Вот мы сейчас напишем конституцию, закон о равенстве перед законом всех бессильных и убогих, мы зафиксируем, что трогать человеческую жизнь нельзя… как будто раньше не фиксировали, как будто на столбах у Хаммурапи не высекали, да, для пользы, как будто не спускался Моисей… мы всем, скоты, дадим неотторгаемое право человека — в бесплатное кормушечное пользование, — заменим способность на право, плевать на то, что человек — уже не человек, а судорога жалкой твари, приколотой в углу. И все бы хорошо, подушка безопасности работает почти что безотказно, почти в ста случаях из ста на выручку приходят констебль, шериф и дядя Степа, но только иногда система дает непредсказуемые сбои, но только иногда один ты остаешься лицом к лицу с ублюдком-капитаном, и все ломается: «спасите», «помогите» — втыкают свинорезку в брюхо, тем более там, где есть Россия, великая страна насилия и беззакония, сам воздух. И призрак чести не встает во мгле, в «качалку» долго не ходили, утрачен, вымыт, выпарен из крови инстинкт достоинства, самостояния, ответственности личной, вот это пушкинский, дворянский, «ваше благородие», когда не смерть страшна — бесчестье, небытие при жизни, мрак позора навсегдашнего. И только гонит по шоссе за сто, распарывая ночь косыми лезвиями фар, вот этот страшный милицейский подполковник, уродливо, безумно, зверски-искаженно, так, как умеет, проводя вдоль своей жизни изначальный принцип, и он ничего никому не простит.
Джип, разворачиваясь, кинул на частый ельник белые снопы, и стало жутко, словно в детстве — лежал в больнице, как в Артеке, в веселом пионерском многолюдье, в палате окнами на морг, фонарь был там такой над дверью, в жестяной качающейся юбке, бесстрастный яркий свет перед мертвецкой и много разговоров по ночам о том, что происходит и что делают с покойником, и как-то выстывало все вокруг мгновенно и становилось только этим светом, белым и бессмысленным…
Джип медленно полз меж высоких сосновых стволов, похрустывали сучья под колесами, поскрипывали корни; лупили в спину, наполняя светом весь салон, круглые фары той, второй, машины, с приговоренной мразотой в багажнике…
Все вылезли.
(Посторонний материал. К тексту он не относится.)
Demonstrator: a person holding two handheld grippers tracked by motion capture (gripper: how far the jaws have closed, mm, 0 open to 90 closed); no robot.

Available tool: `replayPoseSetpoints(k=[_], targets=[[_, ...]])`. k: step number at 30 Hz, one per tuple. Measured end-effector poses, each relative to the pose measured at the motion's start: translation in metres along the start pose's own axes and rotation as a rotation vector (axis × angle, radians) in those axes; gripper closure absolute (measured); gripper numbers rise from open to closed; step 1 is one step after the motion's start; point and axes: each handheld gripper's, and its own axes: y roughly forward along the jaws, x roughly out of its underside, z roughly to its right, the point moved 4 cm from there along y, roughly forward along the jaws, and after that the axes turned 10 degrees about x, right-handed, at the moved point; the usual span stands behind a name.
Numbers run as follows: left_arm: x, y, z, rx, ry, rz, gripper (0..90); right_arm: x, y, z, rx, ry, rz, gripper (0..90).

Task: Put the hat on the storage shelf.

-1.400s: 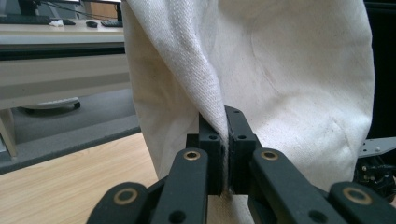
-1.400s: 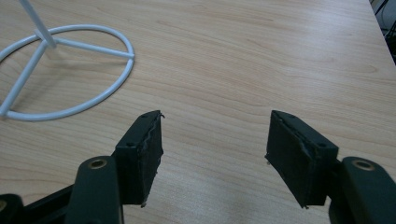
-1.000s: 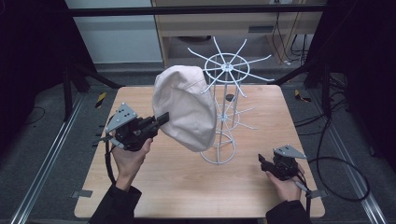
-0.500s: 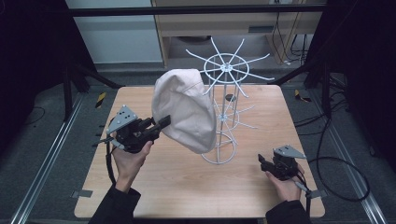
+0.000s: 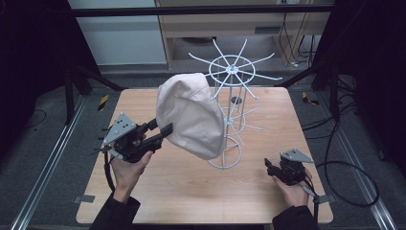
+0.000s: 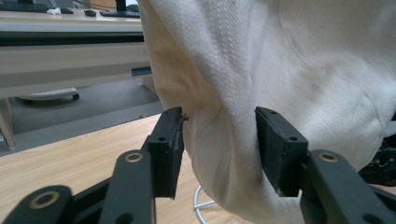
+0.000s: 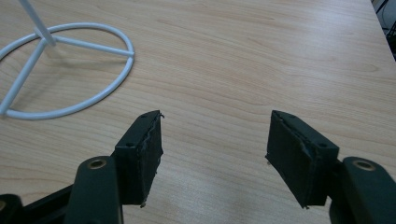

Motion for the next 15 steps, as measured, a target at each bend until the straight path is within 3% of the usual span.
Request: replayPoseSetpoints(k=[5,9,15], targets=[[0.001,-0.007,0.004,-0.008,0.022,0.002,47.3,0.0,0.0,0.0,-0.001,0.001,0.001,35.7],[0.002,-0.015,0.008,0.008,0.023,0.008,44.4,0.0,0.0,0.0,0.0,0.002,-0.001,35.7],[0.009,-0.033,0.007,-0.032,0.039,-0.01,41.9,0.0,0.0,0.0,0.001,0.005,-0.001,35.6]])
Камлаев и Иван пошли за Железякой, как собаки за свистнувшим хозяином. Чащоба, тьма и слышно, как сочится вон там, по овражку, вода — спихнуть «его» со склона, присыпать ветками и палой листвой… бойцы легко — такую легкость, силу Камлаев видел только у санитаров труповозки, несущих в одеяле высохшего старика, — приволокли мычащего Шкуратова, встряхнули; поставив на колени, отошли. Нога была в крови, запястья схвачены браслетами, фастфудовский мешок на голове шелестяще вздувался дыханием, вминался в область рта, натягивался вновь — как будто крыса расправлялась там в мешке в остервенении с объедками.
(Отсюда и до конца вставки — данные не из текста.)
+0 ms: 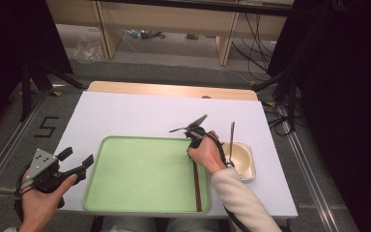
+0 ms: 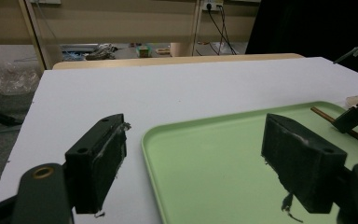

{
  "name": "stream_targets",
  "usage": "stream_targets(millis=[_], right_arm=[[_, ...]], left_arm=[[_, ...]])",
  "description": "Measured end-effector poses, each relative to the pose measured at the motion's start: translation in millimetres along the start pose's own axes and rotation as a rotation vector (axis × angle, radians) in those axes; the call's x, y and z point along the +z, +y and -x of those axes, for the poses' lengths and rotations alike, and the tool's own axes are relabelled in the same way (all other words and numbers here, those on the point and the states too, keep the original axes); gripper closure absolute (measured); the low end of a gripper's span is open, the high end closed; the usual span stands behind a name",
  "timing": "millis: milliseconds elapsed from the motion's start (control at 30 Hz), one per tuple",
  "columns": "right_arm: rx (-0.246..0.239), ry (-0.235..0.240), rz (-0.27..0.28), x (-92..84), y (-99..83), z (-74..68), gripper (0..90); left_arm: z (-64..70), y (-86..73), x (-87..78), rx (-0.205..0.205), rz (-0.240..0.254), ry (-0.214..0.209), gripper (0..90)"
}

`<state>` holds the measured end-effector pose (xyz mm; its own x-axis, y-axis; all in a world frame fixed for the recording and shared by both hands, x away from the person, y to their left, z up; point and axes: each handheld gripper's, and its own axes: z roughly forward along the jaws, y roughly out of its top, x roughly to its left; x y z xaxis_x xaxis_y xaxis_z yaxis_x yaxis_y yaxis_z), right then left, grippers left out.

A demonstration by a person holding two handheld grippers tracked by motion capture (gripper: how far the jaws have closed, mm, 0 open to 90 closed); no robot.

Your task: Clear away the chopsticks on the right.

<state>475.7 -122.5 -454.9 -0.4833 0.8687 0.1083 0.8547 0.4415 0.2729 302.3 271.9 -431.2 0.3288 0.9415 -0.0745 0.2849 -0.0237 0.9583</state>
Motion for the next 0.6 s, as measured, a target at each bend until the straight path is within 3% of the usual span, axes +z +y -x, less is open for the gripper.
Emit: stream_targets(millis=[167,233,300,333,367,400,433,600], right_arm=[[0.037,-0.006,-0.005,0.5,-0.4,-1.1,90.0],[0.02,-0.011,-0.005,-0.1,-0.6,1.4,90.0],[0.044,-0.02,-0.005,0.0,-0.8,0.7,90.0],[-0.002,-0.022,0.015,0.2,-0.7,4.0,90.0],[0.021,-0.026,-0.003,-1.1,-0.6,3.0,90.0],[0.005,-0.015,0.002,0.4,-0.5,6.0,90.0],[0.031,-0.01,0.002,-0.4,-1.0,4.3,90.0],[0.035,-0.014,0.017,0.2,-1.1,4.3,90.0]], left_arm=[[0.0,-0.2,0.0,-0.002,-0.001,0.001,21.5],[-0.1,0.0,0.0,0.001,-0.001,0.001,21.5],[0.0,-0.1,0.0,0.002,-0.003,0.0,21.5],[0.0,-0.1,0.1,0.002,-0.004,0.0,21.5],[0.0,-0.1,0.1,0.003,-0.004,0.0,21.5],[-0.1,-0.1,0.1,0.003,-0.004,0.0,21.5],[-0.1,-0.1,0.1,0.002,-0.004,0.001,21.5],[0.0,-0.2,0.2,0.0,-0.004,0.0,21.5]])
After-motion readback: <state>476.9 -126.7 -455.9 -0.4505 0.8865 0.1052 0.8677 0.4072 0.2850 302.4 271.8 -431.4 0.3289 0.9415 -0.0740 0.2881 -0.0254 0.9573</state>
Нагульнов снял мешок с измятого забагровевшего, скривившегося в хныканьи лица — Шкуратову как будто сообщили о болезни, которая не лечится; он думал, просто гонорея, хламидии, обыкновенное, пощиплет и пройдет, а тут влепили в лоб известие, и он не верил, ничего не понимал, хотел сказать — ошибка, нужны еще анализы, повторные.